What is needed:
Starting at the line below holding "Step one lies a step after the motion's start" and stopping at the line holding "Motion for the", print every line exactly, both ends included, and leave the rest out.

** Opening Given information block **

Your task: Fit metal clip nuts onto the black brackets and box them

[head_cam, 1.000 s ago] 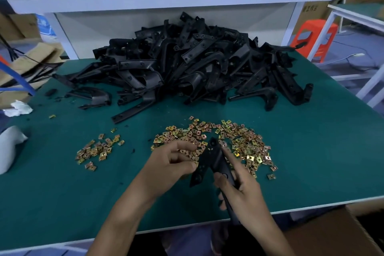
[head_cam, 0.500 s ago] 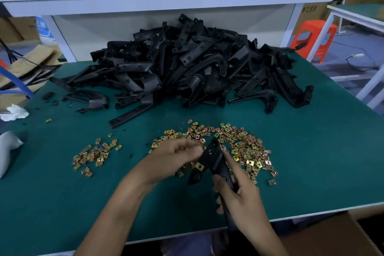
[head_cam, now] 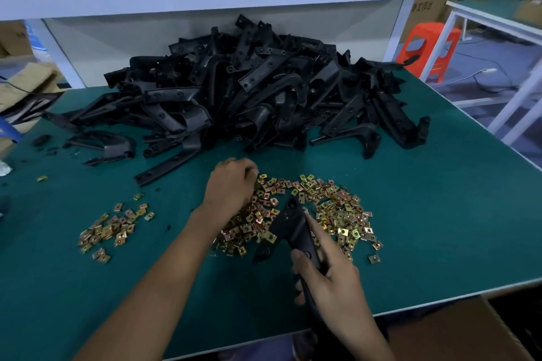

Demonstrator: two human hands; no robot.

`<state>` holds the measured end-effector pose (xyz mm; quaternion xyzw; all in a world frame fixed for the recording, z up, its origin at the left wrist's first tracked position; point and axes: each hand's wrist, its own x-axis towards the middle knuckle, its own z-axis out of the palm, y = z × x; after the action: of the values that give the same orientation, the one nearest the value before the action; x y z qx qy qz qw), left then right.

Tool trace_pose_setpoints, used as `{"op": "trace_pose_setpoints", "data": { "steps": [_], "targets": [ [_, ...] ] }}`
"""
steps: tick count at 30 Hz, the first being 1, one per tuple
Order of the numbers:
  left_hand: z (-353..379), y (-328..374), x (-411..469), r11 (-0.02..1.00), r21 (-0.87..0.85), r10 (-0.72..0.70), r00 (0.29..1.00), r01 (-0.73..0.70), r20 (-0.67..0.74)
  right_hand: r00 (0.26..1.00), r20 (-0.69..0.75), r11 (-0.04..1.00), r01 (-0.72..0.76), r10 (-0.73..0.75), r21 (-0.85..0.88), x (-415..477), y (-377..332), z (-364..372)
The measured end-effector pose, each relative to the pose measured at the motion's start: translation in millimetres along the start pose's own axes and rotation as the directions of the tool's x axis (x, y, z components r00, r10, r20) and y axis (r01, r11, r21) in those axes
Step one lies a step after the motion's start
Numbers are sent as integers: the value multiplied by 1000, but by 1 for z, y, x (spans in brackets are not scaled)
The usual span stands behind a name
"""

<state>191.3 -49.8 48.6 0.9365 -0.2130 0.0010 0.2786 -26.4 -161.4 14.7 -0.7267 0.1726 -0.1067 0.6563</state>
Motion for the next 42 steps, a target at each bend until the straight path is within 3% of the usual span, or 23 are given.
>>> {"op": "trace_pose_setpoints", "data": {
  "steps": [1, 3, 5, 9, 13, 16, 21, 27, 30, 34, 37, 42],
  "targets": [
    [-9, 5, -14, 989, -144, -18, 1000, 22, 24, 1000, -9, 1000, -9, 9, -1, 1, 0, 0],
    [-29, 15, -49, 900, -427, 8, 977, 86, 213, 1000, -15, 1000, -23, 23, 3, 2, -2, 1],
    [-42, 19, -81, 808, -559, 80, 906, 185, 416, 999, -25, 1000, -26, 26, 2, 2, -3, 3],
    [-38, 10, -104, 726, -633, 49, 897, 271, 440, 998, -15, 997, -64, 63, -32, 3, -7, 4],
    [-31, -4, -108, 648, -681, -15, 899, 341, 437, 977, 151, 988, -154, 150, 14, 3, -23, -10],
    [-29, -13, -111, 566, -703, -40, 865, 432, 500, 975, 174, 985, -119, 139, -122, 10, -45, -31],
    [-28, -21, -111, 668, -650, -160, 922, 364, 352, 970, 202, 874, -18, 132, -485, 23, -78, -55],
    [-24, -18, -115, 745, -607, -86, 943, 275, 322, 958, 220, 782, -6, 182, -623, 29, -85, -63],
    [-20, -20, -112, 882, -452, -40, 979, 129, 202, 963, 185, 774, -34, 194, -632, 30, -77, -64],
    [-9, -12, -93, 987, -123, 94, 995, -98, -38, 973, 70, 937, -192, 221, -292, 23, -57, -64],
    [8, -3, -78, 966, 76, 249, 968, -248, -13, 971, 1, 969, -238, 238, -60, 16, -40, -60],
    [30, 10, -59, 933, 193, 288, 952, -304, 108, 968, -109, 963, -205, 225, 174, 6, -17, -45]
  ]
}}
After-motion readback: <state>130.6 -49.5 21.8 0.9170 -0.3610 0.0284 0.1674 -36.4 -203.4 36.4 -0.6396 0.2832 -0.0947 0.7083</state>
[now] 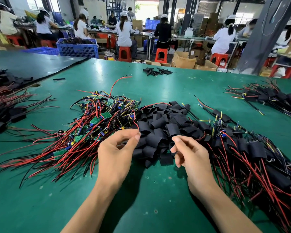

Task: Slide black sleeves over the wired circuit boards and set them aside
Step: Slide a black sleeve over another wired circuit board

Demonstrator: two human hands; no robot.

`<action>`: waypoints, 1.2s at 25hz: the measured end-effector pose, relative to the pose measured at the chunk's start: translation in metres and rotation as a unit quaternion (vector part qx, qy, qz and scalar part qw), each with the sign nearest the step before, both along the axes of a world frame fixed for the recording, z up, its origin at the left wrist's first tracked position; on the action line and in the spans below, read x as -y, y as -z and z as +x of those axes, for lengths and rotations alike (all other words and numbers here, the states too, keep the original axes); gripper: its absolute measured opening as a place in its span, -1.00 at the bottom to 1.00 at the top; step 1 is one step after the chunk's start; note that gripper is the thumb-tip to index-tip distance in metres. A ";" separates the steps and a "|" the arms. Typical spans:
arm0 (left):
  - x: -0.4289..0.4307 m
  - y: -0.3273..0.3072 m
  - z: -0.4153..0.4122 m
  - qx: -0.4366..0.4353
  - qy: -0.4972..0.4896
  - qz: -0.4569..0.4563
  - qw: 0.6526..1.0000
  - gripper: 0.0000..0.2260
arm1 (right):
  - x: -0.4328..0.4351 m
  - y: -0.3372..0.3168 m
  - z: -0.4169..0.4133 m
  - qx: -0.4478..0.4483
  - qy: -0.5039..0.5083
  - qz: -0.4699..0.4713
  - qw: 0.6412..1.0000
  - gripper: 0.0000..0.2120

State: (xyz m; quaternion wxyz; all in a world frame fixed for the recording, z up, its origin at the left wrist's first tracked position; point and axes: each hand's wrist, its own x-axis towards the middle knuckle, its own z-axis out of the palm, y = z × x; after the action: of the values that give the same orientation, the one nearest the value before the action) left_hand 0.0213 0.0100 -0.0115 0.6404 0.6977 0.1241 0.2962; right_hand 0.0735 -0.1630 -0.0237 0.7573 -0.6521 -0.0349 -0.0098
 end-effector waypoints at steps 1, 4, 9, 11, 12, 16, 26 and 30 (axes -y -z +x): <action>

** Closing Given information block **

Exercise output:
Step one lies a step after the motion's start
Numbers are sent as integers: the value multiplied by 1000, but by 1 for z, y, x (spans in brackets are not scaled)
The usual span stands behind a name
"""

<state>191.3 -49.8 48.6 0.9365 -0.2130 0.0010 0.2786 -26.4 -161.4 14.7 -0.7267 0.1726 -0.1067 0.6563</state>
Motion for the next 42 steps, a target at each bend until the straight path is within 3% of the usual span, or 23 are given.

That brings the answer to completion.